Certamente Piccardo non ha mai letto Voltaire grazie al quale ha preso forma la libertà di pensiero e non ha mai sentito parlare della Rivoluzione francese che ha posto fine ai poteri assoluti in Francia e in tutta Europa ed è stata l’origine dello sviluppo politico, culturale ed economico di quelle società di cui ora tanti marocchini, compresi gli iscritti alla sua associazione, in Italia come negli altri paesi, ambiscono a godere dei benefici. E migliaia dei quali ospitiamo senza chiedere loro di che religione siano. Ragionando come Piccardo sarebbero processati e in carcere in Italia migliaia di scrittori, giornalisti di satira e di giovani che usano i social e spesso criticano o dileggiano il cristianesimo, l’islam o qualsiasi altra ideologia o religione: non basterebbero a contenerli tutte le carceri già sovraffollate del nostro paese. Ma per nostra fortuna non è così. Non bisogna dimenticare che il Caim e le altre associazioni islamiche presenti in Italia nel 2007 hanno, con grande pompa, sottoscritto la Carta dei valori, promossa dall’allora ministro dell’Interno Giuseppe Pisanu, che descrive i diritti e doveri degli stranieri nell’ottica di una progressiva integrazione. In quella Carta, che è un impegno con il nostro paese, all’articolo 23 è scritto che ciascuno ha il diritto di avere una fede religiosa o di non averla e di cambiare religione e quindi di respingere la religione in cui è nato e le associazioni firmatarie si sono impegnate a riconoscere questi princìpi. Princìpi che devono valere per tutti e in qualsiasi luogo. Ma sembra che non sia così e che l’accordo sia stato firmato dall’associazione che fa capo a Piccardo con la riserva mentale di non rispettarlo. Anche questa una dissimulazione, dunque, per ottenere consensi e riconoscimenti.

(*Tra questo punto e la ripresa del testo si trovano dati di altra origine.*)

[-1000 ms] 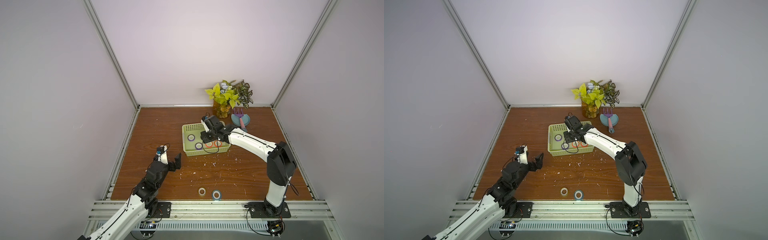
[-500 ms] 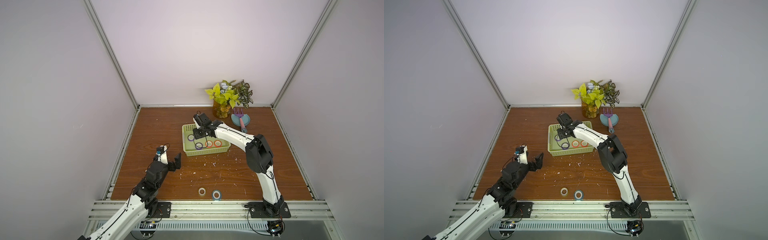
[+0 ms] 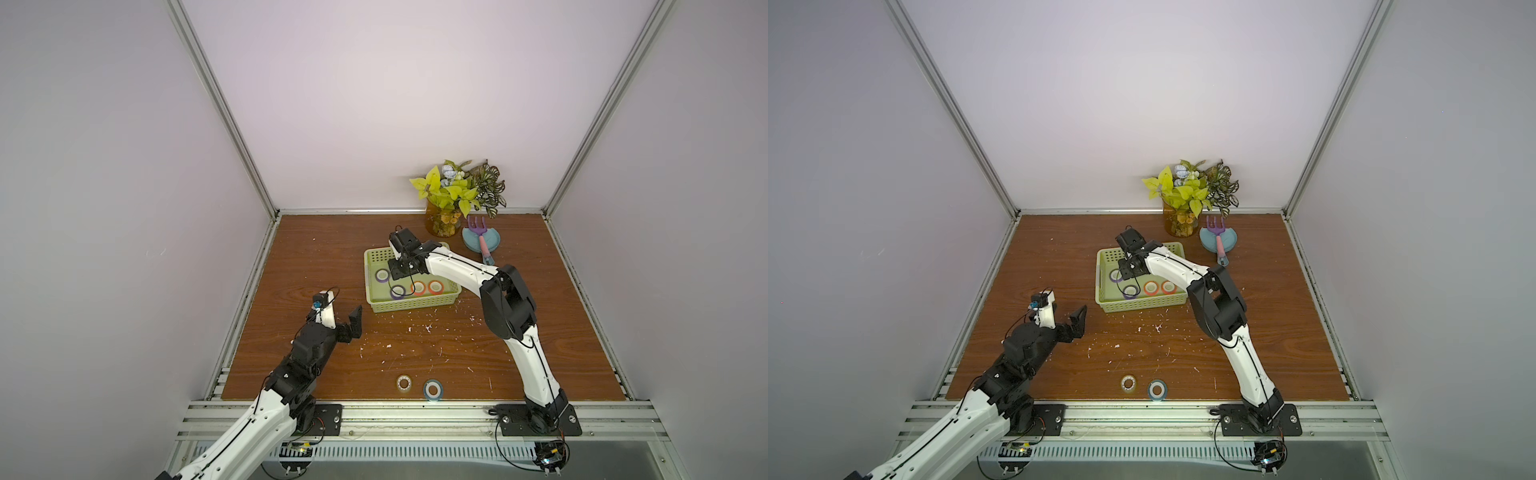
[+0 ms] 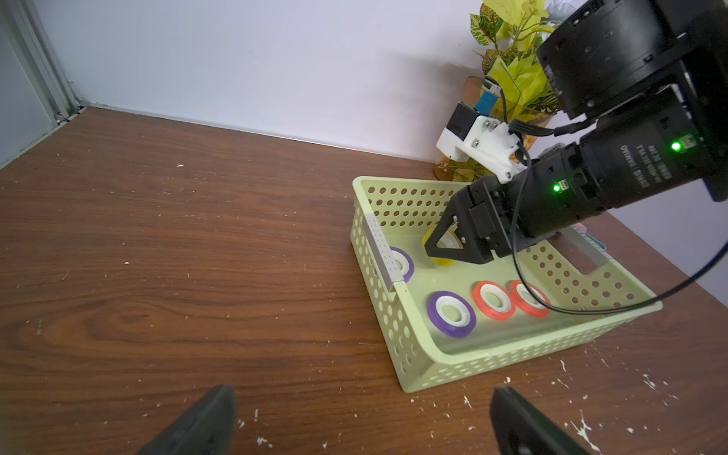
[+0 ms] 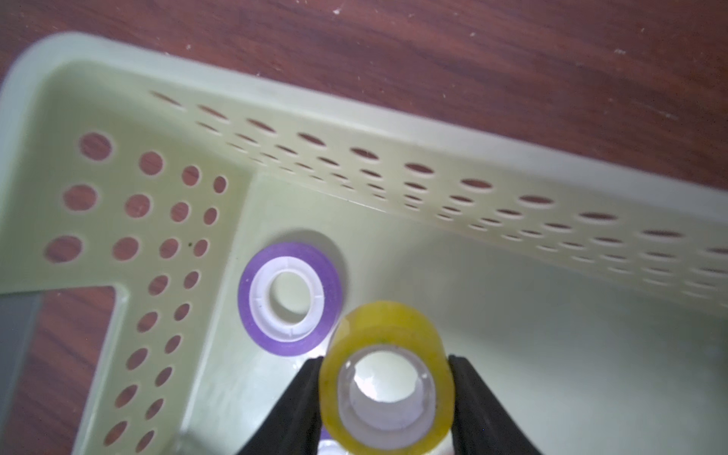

Di Ikram Nazih, i giornali hanno parlato poco, pochissimo, eppure è un caso non meno grave di quello di Patrick Zaki. Quello che è certo è che non ci saranno sit-in dinanzi ai consolati marocchini. Il mondo progressista ha da tempo rinunciato alla difesa dei valori di libertà affascinato da sempre dai totalitarismi purché esotici. E oggi dalla cancel culture, e dal wokismo, l’antirazzismo razzista. I nostri islamo-goscisti, intellettuali, centri sociali e simili, al pari di quelli in Francia ove un’altra ragazza di 17 anni, Mila, è costretta a vivere in trappola come un topo perché anche lei aveva fatto un post “non corretto”, stanno bene attenti a non prendere le distanze dall’islam perché in fondo è il nemico dei loro nemici e cioè degli odiati americani e del corrotto occidente in genere. Le associazioni islamiche in Italia sostengono un più facile diritto alla cittadinanza italiana per i loro associati. Hanno diritto e forse ragione di farlo ma, spiace dirlo, almeno i loro capi sono indietro di secoli.
C’è solo da sperare che Piccardo rifletta su quello che ha detto. E soprattutto che il nostro governo faccia qualcosa, subito.